Listed records Start Marker

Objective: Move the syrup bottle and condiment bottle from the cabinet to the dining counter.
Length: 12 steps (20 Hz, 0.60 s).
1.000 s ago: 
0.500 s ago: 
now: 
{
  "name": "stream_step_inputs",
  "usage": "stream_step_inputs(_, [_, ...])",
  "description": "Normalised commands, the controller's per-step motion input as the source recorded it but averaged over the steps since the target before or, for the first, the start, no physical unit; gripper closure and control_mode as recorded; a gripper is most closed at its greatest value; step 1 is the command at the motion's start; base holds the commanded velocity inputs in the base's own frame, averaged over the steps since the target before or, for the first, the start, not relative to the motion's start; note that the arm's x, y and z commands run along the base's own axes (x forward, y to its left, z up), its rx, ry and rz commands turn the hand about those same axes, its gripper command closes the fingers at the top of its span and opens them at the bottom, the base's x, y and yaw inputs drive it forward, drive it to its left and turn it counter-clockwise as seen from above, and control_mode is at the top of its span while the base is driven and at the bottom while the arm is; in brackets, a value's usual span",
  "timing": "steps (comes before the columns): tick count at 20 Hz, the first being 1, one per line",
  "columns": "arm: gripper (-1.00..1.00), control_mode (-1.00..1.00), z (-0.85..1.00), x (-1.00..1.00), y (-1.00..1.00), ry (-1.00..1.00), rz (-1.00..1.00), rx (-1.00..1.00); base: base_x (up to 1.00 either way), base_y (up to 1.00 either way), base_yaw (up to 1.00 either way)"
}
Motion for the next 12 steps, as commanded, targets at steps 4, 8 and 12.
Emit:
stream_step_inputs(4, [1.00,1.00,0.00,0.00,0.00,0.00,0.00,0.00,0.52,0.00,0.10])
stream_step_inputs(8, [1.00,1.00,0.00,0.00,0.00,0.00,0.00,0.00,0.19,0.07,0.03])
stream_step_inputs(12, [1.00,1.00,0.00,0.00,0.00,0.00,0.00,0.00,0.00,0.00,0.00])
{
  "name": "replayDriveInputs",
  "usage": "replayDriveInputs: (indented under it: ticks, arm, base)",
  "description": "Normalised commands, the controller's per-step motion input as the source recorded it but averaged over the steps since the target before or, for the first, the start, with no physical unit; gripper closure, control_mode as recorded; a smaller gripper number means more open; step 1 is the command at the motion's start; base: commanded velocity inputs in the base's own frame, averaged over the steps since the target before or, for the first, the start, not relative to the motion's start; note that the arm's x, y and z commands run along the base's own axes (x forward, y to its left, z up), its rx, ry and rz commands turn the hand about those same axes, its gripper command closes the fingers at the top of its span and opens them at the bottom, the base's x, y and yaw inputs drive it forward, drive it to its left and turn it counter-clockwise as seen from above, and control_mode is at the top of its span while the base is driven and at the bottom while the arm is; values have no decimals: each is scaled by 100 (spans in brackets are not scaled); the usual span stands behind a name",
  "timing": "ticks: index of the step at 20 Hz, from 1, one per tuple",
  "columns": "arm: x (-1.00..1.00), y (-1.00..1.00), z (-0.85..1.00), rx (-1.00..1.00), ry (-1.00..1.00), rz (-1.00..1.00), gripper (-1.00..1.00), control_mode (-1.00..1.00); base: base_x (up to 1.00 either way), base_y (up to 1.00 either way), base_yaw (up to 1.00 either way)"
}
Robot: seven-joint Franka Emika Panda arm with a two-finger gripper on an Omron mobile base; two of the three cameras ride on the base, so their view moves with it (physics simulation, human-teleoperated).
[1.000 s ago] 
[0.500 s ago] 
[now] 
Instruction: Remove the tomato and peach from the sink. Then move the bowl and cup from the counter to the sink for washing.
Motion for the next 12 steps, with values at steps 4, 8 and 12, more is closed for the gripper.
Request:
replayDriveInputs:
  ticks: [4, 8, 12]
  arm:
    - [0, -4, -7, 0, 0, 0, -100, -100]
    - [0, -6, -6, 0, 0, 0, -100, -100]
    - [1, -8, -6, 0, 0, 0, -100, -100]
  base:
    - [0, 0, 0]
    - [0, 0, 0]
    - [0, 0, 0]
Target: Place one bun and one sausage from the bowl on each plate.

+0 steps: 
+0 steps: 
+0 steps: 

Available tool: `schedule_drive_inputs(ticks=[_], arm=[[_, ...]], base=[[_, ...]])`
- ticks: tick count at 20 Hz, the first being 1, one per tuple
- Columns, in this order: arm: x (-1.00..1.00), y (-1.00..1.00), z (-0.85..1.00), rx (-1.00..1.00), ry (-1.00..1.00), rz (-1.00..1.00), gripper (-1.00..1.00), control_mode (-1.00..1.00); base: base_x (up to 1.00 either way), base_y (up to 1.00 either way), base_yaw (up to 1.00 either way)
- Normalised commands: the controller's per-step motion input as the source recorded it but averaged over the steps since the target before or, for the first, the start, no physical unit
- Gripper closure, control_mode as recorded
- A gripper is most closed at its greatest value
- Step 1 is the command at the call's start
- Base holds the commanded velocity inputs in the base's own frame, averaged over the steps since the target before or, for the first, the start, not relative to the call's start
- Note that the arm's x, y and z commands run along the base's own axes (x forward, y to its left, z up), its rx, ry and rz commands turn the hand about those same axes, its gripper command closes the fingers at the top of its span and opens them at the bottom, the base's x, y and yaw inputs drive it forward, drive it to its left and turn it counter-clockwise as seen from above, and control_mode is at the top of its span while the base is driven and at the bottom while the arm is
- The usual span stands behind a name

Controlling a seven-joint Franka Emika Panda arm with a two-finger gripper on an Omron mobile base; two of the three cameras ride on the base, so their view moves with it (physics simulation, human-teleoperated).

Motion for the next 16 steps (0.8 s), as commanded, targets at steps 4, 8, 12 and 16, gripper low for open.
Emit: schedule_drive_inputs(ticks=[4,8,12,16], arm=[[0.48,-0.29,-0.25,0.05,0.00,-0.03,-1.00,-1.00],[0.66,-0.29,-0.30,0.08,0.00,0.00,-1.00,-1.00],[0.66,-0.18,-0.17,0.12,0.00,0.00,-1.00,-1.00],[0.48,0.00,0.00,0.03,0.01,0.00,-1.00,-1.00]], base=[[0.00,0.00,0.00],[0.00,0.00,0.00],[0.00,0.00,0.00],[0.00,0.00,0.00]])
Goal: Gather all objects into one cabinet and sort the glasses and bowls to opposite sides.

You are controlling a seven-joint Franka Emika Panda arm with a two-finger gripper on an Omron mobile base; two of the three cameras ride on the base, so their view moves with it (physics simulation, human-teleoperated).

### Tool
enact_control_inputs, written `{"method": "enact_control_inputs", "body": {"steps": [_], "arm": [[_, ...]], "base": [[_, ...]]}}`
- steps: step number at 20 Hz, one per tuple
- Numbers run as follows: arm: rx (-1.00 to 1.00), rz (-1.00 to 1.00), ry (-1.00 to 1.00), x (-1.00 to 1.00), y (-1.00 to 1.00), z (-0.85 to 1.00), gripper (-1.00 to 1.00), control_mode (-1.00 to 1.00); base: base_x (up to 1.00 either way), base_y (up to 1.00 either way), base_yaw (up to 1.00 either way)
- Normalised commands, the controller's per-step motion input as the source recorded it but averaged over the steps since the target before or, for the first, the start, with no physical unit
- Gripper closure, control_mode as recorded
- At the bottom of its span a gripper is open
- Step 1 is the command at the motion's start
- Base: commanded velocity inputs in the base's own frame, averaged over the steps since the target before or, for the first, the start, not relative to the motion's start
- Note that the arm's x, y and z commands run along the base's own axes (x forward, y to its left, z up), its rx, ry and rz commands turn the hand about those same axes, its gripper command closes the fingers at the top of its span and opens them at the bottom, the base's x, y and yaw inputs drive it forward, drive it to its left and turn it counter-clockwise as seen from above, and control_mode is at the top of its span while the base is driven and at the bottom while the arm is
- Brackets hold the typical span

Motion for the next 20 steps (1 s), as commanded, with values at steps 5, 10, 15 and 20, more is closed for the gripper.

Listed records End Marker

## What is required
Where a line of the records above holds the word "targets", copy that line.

## Response area
Motion for the next 12 steps, as commanded, targets at steps 4, 8 and 12.
Motion for the next 16 steps (0.8 s), as commanded, targets at steps 4, 8, 12 and 16, gripper low for open.

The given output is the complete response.